§ PROBLEM TO SOLVE: Restate the records in full, so that each line matches the original exactly.

§ INFORMATION:
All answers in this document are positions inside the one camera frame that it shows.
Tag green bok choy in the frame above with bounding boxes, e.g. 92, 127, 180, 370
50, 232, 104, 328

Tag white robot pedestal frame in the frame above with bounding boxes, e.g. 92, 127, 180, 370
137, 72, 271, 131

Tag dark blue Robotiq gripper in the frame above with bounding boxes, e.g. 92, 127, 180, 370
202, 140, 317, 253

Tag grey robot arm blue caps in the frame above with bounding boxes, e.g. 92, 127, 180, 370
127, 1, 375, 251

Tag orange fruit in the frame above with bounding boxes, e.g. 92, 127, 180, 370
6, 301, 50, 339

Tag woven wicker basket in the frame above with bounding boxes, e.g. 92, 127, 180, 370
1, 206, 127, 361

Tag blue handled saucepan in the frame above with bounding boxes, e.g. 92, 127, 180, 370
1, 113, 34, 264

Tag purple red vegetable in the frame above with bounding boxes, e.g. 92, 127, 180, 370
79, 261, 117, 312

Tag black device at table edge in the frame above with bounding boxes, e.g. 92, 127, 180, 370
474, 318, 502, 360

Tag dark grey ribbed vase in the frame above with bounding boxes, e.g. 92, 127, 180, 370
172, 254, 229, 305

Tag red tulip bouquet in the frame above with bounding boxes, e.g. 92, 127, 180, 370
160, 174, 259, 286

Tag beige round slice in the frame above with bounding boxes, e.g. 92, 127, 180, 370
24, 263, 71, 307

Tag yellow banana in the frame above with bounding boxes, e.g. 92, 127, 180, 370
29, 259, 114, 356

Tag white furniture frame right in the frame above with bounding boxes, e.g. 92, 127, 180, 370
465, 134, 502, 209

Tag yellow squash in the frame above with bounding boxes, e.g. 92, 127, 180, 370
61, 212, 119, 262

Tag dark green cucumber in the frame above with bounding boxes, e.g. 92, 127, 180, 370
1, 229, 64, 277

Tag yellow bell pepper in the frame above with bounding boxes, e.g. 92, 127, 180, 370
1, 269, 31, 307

§ RESPONSE TO THIS EXERCISE:
All answers in this document are positions inside the one camera frame that it shows.
Tag green bok choy in the frame above with bounding boxes, e.g. 92, 127, 180, 370
50, 232, 104, 328

Tag white robot pedestal frame in the frame above with bounding boxes, e.g. 92, 127, 180, 370
137, 72, 271, 131

Tag dark blue Robotiq gripper in the frame above with bounding boxes, e.g. 92, 127, 180, 370
202, 140, 317, 253

Tag grey robot arm blue caps in the frame above with bounding boxes, e.g. 92, 127, 180, 370
127, 1, 375, 251

Tag orange fruit in the frame above with bounding boxes, e.g. 92, 127, 180, 370
6, 301, 50, 339

Tag woven wicker basket in the frame above with bounding boxes, e.g. 92, 127, 180, 370
1, 206, 127, 361

Tag blue handled saucepan in the frame above with bounding boxes, e.g. 92, 127, 180, 370
1, 113, 34, 264

Tag purple red vegetable in the frame above with bounding boxes, e.g. 92, 127, 180, 370
79, 261, 117, 312

Tag black device at table edge in the frame above with bounding boxes, e.g. 92, 127, 180, 370
474, 318, 502, 360

Tag dark grey ribbed vase in the frame above with bounding boxes, e.g. 92, 127, 180, 370
172, 254, 229, 305

Tag red tulip bouquet in the frame above with bounding boxes, e.g. 92, 127, 180, 370
160, 174, 259, 286

Tag beige round slice in the frame above with bounding boxes, e.g. 92, 127, 180, 370
24, 263, 71, 307

Tag yellow banana in the frame above with bounding boxes, e.g. 92, 127, 180, 370
29, 259, 114, 356

Tag white furniture frame right in the frame above with bounding boxes, e.g. 92, 127, 180, 370
465, 134, 502, 209

Tag yellow squash in the frame above with bounding boxes, e.g. 92, 127, 180, 370
61, 212, 119, 262

Tag dark green cucumber in the frame above with bounding boxes, e.g. 92, 127, 180, 370
1, 229, 64, 277

Tag yellow bell pepper in the frame above with bounding boxes, e.g. 92, 127, 180, 370
1, 269, 31, 307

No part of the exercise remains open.